All of the resulting chaos is justified by the state’s declared superiority over our children. Using familiar doctrine exploited by Adolph Hitler to wage a foreign war, the state here is effectively seizing children to wage a domestic war. Both have economic pretexts which rely upon diminishing the parental role. The notion that family conflict requires state intervention is not only a misnomer but contrary to practical competencies and limited powers under our constitutions. Resolution properly facilitated between parents better prepares our children for the real world.
Dr. Cale focuses upon the symptoms of a court system which allows its lawyers to wrangle profitably over every ridiculous detail of parental shortcoming without any reliable, let alone utopian, standard of conduct. They simply argue what they believe is in the child’s best interests, something which any half-baked pontificator can do. Many wonderful parents therefore walk away from such lunacy rather than apply any more resources to it. When the money runs out, the lawyers run as well to their next victims.
This may explain why the same lawyers are overlooking the last bastion of discrimination remaining in America. How unfortunate that we live in a country which guarantees equal rights because it all gets in the way of this lucrative custody system.
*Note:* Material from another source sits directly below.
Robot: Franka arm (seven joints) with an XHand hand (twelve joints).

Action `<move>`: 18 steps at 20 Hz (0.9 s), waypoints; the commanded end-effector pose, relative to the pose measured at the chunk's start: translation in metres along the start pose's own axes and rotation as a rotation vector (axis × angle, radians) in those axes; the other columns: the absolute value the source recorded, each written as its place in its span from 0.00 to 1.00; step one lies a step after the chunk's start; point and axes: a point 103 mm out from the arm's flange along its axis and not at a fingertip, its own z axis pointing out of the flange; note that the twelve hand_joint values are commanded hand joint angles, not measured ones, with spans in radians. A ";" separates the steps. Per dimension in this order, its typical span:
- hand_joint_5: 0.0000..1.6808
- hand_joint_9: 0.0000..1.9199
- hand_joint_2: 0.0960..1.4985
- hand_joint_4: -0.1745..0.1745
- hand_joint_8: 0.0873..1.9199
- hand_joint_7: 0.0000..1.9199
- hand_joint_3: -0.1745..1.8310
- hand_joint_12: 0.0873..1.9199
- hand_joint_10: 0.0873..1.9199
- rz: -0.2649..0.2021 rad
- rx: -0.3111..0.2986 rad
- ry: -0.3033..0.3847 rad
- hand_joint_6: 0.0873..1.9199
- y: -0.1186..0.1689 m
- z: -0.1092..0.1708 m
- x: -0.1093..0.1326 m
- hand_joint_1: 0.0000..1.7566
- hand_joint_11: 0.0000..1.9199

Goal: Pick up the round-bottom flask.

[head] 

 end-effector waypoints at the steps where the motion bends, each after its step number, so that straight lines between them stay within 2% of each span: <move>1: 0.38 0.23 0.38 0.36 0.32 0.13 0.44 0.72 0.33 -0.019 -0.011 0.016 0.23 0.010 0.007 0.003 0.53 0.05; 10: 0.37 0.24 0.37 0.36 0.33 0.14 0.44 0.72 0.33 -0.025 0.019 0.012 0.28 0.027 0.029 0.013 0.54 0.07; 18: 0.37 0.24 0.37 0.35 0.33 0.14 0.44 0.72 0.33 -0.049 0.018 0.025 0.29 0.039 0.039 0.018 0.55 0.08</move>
Recently the failure of congress to pass the equal pay act was decried by a feminist group using a statistic of 77 cents for every dollar earned by men. Yet nowhere was the more alarming report publicized that 85% of parents paying child support are men who lose roughly 90% of custody battles.
Against this backdrop, it was painful for any parent to read about impacted “families who often cause the most distress for court judges, law guardians, matrimonial attorneys, and mental health professionals.” If half of our parenting population could simply accept the true law that women still nurture and men still pay, we could all just get along better for the sake of children who act upon such “principles.” After all, this is the kind of reasoning once applied to slavery, military service and segregated schools. And we all know where those “conflicts” took us.